La Justicia condena a una leonesa por quedarse 55.000 euros de la herencia de su hermana y ocultarlos al resto de la familia
Una mujer leonesa ha visto confirmada su condena por apropiarse de más de 55.000 euros que formaban parte de la herencia de su hermana fallecida y ocultar ese dinero al resto de familiares con derecho al reparto. El Tribunal Superior de Justicia de Castilla y León (TSJCyL) considera probado que vació las cuentas compartidas con la fallecida, trasladó el dinero a una cuenta bajo su exclusivo control y trató de impedir que el resto de herederos conocieran la existencia de esos fondos.
La resolución mantiene la pena de un año de cárcel impuesta por la Audiencia Provincial de León, así como una multa de seis meses. Además, introduce una novedad relevante: declara a Caixabank responsable civil subsidiaria al entender que empleados de la entidad permitieron operaciones que no deberían haberse autorizado.

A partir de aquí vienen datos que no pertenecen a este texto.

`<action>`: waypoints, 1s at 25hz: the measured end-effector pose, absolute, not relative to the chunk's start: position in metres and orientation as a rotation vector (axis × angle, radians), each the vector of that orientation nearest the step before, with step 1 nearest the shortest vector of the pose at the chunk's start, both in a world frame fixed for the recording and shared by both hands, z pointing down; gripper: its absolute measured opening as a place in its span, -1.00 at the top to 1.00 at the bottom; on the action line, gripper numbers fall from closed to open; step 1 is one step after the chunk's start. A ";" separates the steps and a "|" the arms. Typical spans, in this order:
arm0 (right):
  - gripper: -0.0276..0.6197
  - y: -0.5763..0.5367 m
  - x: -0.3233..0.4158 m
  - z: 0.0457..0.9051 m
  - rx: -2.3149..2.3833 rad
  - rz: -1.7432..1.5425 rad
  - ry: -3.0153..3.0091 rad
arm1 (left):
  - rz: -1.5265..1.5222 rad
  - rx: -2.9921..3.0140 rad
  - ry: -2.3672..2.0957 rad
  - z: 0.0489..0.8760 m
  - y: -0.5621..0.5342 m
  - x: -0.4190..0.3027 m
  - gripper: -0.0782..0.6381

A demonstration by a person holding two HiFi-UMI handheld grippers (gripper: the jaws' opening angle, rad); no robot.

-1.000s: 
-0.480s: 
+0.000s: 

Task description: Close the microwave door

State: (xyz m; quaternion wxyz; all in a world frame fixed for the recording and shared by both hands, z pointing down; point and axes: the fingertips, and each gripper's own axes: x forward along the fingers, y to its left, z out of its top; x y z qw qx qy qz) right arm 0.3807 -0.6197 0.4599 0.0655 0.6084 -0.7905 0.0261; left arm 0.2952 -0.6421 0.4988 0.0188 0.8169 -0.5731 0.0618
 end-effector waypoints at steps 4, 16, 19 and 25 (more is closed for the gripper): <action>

Los hechos se remontan a 2015. Tras el fallecimiento de una mujer que no había otorgado testamento, debía repartirse una herencia en la que figuraban una cuenta bancaria y un depósito de capital compartidos con una de sus hermanas. Entre las dos cosas, la cuantía a repartir ascendía a más de 111.000 euros.
Según recoge la sentencia, apenas unos días después de la muerte, la hermana cotitular comenzó a retirar fondos. Primero extrajo 6.000 euros en efectivo, después otros 5.000 euros, sacó además 4.000 euros del depósito asociado y finalmente transfirió 96.000 euros a una cuenta de la que era la única titular. De esta forma dejó completamente vacíos los productos financieros compartidos.
Meses más tarde, cuando se inició la tramitación de la herencia y la liquidación del impuesto de sucesiones, la mujer elaboró un inventario de bienes en el que no incluyó ni la cuenta bancaria ni el depósito. Para los tribunales, esa omisión no fue un error, sino una actuación deliberada para quedarse con ese dinero y evitar que el resto de familiares recibieran la parte que les correspondía.
La ocultación acabó generando además problemas económicos para otros miembros de la familia. Años después, la Agencia Tributaria descubrió la existencia de los bienes no declarados y exigió liquidaciones complementarias del impuesto de sucesiones. Una hermana de la fallecida tuvo que abonar más de 3.300 euros, mientras que dos sobrinas afrontaron pagos adicionales superiores a 1.500 euros cada una.
La Audiencia Provincial de León ya había condenado a la acusada por un delito de apropiación indebida agravada al considerar que la cantidad apropiada superaba los 50.000 euros. Además de la pena de prisión y la multa, la sentencia le obligó a devolver a la herencia 55.948,66 euros y a indemnizar a los familiares perjudicados por las consecuencias fiscales derivadas de la ocultación.
La defensa recurrió posteriormente la condena alegando que no existía apropiación indebida, que parte del dinero le pertenecía por ser cotitular de las cuentas y que la cantidad realmente perjudicada era inferior al límite exigido para aplicar la agravante. También sostuvo que los hechos habrían prescrito.
Sin embargo, el Tribunal Superior de Justicia rechaza todos esos argumentos. Los magistrados consideran acreditado que la mujer actuó como propietaria exclusiva de unos fondos que debían formar parte de la herencia y recuerdan que, además de vaciar las cuentas, ocultó posteriormente su existencia al resto de herederos.
La Sala también descarta que pueda beneficiarse de la excusa absolutoria prevista para determinados delitos patrimoniales cometidos entre familiares. Entre los perjudicados figuraban dos sobrinas de la fallecida, familiares que no están incluidos en los supuestos contemplados por esa excepción legal.
Respecto a Caixabank, el TSJ sí estima parcialmente el recurso presentado por las familiares perjudicadas. Los magistrados entienden que los empleados de la sucursal permitieron retirar y transferir la totalidad de los fondos pese a tratarse de una cuenta y un depósito de disposición mancomunada, para los que era necesaria la firma de ambas titulares.
Por ello, el tribunal revoca la absolución civil de la entidad bancaria y la declara responsable civil subsidiaria de las cantidades que deba afrontar la condenada. El resto de la sentencia queda íntegramente confirmado.